#### ABOUT THIS EXERCISE
For each line below that holds the string "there", add one to a tally; report that tally alone.

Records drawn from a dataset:

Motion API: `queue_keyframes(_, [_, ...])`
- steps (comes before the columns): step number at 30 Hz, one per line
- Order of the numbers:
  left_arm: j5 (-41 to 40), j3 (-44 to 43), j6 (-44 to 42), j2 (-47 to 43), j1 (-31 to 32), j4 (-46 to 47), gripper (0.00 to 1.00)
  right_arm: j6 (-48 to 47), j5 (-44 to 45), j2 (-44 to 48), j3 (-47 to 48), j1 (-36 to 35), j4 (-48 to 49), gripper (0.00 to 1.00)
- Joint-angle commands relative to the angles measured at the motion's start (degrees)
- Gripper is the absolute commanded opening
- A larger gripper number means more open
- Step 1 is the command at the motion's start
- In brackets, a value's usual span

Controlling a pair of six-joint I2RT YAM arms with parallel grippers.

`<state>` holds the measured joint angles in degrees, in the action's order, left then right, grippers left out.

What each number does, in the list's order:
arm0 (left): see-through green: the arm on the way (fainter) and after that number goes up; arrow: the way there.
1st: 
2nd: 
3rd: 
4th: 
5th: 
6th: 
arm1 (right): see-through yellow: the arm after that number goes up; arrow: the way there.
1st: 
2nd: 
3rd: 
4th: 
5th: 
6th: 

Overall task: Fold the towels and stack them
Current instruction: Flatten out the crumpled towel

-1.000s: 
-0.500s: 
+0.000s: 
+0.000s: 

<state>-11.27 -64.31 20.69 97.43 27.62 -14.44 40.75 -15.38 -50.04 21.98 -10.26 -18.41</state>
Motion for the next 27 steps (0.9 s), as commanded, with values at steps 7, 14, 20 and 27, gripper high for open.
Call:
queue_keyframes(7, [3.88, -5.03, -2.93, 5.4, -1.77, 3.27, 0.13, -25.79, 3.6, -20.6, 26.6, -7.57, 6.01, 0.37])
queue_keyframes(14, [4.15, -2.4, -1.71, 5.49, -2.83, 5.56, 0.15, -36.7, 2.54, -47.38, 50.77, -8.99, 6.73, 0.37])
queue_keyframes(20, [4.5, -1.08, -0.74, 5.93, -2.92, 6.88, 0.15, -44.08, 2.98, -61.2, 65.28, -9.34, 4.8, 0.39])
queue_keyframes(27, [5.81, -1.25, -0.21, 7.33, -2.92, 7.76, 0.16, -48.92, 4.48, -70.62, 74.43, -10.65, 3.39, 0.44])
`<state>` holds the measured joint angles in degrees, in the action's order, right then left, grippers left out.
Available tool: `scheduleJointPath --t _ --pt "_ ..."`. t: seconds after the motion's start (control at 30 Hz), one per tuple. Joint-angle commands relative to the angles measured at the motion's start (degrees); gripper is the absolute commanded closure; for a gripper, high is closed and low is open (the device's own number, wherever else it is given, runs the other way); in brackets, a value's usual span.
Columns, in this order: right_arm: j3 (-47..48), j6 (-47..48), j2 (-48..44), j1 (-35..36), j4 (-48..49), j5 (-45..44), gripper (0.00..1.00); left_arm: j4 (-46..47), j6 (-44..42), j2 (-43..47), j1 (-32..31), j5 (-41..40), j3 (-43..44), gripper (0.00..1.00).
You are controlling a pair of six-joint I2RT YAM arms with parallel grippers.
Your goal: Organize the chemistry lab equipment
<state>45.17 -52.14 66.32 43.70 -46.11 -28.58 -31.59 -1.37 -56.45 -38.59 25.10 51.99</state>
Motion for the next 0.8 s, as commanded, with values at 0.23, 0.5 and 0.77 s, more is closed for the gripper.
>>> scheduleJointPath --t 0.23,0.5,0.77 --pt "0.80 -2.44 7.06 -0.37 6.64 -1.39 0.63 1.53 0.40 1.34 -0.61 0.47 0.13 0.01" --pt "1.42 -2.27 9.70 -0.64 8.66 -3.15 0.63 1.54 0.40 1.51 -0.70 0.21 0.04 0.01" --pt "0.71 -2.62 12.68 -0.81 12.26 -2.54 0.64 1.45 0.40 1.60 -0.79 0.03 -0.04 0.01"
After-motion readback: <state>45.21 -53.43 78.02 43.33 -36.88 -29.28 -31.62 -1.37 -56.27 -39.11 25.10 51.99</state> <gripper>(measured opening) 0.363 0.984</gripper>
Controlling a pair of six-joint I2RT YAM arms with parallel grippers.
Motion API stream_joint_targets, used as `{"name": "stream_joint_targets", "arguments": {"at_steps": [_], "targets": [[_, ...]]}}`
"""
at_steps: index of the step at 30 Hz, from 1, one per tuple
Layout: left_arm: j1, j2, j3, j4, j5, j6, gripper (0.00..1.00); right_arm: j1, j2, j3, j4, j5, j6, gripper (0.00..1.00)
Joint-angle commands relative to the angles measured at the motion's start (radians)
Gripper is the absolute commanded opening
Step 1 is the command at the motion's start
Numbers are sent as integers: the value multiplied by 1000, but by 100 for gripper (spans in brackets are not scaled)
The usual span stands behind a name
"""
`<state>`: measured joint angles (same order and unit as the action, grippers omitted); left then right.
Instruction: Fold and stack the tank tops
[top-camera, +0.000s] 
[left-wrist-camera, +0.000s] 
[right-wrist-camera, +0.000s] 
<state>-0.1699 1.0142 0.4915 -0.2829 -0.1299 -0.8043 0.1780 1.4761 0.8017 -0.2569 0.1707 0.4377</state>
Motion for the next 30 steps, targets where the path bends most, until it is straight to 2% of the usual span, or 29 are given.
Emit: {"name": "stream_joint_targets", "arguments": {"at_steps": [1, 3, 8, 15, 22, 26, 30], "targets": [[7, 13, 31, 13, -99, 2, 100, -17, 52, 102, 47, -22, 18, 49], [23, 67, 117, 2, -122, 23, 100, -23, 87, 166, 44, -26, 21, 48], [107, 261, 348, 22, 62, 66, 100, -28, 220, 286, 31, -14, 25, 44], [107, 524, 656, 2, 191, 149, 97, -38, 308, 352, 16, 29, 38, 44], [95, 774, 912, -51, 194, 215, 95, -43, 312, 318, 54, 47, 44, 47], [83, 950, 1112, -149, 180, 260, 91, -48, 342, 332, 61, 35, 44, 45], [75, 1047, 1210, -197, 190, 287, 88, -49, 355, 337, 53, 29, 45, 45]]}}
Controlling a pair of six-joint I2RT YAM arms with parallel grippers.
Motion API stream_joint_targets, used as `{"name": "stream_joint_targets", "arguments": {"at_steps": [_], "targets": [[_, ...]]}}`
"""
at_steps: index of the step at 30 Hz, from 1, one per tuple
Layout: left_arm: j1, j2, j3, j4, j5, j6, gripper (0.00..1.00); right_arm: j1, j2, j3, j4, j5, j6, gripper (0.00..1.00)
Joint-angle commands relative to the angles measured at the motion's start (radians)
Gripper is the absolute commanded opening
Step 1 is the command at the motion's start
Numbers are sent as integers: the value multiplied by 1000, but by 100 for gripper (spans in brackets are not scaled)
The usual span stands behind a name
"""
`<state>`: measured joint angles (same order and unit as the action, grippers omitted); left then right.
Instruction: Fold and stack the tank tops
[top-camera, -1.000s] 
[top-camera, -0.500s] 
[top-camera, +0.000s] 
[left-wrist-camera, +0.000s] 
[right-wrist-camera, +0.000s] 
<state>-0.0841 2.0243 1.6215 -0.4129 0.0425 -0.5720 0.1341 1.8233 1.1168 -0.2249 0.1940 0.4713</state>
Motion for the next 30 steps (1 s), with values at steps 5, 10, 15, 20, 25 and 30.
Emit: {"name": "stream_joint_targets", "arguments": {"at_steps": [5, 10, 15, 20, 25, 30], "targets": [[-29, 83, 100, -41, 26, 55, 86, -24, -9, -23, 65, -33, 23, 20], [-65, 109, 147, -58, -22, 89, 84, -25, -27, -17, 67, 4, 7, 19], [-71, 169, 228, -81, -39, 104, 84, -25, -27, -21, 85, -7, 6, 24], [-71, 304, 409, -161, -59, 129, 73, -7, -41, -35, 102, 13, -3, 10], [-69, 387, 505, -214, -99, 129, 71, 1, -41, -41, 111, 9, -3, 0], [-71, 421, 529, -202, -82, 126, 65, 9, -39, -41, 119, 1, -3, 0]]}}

#### RESULT FOR THIS TASK
2